Science reported that over the 40-year period, according to accounts by the five women who were quoted by the magazine, Verma “grabbed their breasts, pinched their buttocks, forcibly kissed them, propositioned them, and repeatedly commented on their physical attributes in professional settings.”

But the magazine’s report is not the first time the Salk Institute has heard complaints about Verma’s allegedly inappropriate behavior. Last year, three senior female scientists at Salk sued the research institute, charging gender discrimination — saying that an “old boy’s club” within the Salk institute deliberately smothered their chances for career advancement simply because they are women.

In one of the lawsuits, biologist Vicki Lundblad named Verma specifically as a leading figure at the institute who has been “dismissive” of female scientists, standing in the way of their ability to raise funds for their research.

Shortly after the lawsuits were filed last year, the president of the Salk Institute — Nobel Prize-winning molecular biologist Elizabeth Blackburn — suddenly announced her retirement after just two years in the position.

As a result of the lawsuits, Verma was forced to step down from his elite position as editor-in-chief of the leading scientific journal Proceedings of the National Academy of Sciences, according to a report by The San Diego Union Tribune.

Inder Verma, #MeToo movement, sexual harassment, sexual assault, women's rights, cancer research
Former Salk Institute President, and Nobel Prize-winning biologist, Elizabeth Blackburn.

Verma flatly denied the current sexual harassment allegations against him.
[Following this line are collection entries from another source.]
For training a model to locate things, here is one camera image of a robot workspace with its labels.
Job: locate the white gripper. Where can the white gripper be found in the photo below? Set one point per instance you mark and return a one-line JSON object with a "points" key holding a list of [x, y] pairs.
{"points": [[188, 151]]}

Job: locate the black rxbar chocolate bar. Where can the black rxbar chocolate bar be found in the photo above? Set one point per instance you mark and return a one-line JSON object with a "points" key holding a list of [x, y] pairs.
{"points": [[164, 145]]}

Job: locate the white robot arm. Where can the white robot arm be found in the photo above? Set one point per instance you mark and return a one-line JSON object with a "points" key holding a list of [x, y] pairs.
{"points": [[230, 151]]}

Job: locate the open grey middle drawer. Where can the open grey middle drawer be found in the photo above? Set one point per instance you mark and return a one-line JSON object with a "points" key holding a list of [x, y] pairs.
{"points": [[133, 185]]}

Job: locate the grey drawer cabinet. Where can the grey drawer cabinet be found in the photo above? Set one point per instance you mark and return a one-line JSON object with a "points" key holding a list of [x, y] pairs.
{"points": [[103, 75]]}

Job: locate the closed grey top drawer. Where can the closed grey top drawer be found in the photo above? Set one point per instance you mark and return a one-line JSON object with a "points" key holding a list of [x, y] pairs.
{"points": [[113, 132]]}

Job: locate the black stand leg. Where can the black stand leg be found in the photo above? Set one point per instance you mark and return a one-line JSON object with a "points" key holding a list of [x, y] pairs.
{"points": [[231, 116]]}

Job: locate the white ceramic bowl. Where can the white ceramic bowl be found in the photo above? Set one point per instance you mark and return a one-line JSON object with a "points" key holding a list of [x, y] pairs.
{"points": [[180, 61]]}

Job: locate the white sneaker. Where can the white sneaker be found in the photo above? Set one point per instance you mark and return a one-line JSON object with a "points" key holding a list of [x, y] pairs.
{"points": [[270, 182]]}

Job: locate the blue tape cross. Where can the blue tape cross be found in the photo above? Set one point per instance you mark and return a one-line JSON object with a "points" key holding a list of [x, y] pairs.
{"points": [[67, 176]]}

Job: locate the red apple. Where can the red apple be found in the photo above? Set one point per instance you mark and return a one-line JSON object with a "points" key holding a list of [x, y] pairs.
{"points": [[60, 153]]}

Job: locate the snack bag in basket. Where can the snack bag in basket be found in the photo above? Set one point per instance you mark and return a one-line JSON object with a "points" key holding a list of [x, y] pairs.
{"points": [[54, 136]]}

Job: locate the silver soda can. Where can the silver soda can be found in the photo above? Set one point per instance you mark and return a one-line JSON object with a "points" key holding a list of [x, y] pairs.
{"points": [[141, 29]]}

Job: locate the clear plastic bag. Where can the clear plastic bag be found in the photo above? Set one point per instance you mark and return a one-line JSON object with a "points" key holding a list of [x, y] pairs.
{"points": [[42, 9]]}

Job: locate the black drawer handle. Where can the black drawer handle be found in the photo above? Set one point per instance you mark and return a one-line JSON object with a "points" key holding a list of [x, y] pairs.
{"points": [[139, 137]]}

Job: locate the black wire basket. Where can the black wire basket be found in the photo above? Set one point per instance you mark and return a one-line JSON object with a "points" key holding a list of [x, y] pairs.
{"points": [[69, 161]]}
The women quoted in the Science article, however, recounted specific incidents of his conduct in detail.

In one incident, Leslie Jerominski who in 1976, at the age of 24, had recently been hired as a lab technician at Salk, said that Verma “grabbed her, hugged her (and) tried to kiss her,” after they played tennis together at the nearby University of San Diego. Though she says she did not report the incident at the time because she was “very young and I felt really privileged to be working at the Salk Institute,” she made certain that she was never alone in a room with Verma again. She left the Salk Institute the following year.

In another incident reported by Science, cancer biologist Jean Wang alleged that in 1987 — when she was 35-years-old and Verma was 40 — during a research trip to Dana Farber Cancer Institute in Boston, Verma summoned her to his hotel room to “discuss an important matter” only to have him ask her to sit on his lap and then grill her with questions “about my ex-boyfriend, my sex life, who I was going out with.”

The most recent incident reported by Science allegedly took place in 2016, when a “young woman working at Salk” upon being introduced to Verma and extending her hand for a handshake, found herself “pulled into a half-hug.” Verma then placed his hand on her cheek and told her, “I should probably not say this, but you are so pretty,” according to the Science account.

The administration at Salk had received two formal complaints as well as three other reports regarding Verma since the late 1970s, Science journalist Meredith Wadman reported. Verma has been married since 1973.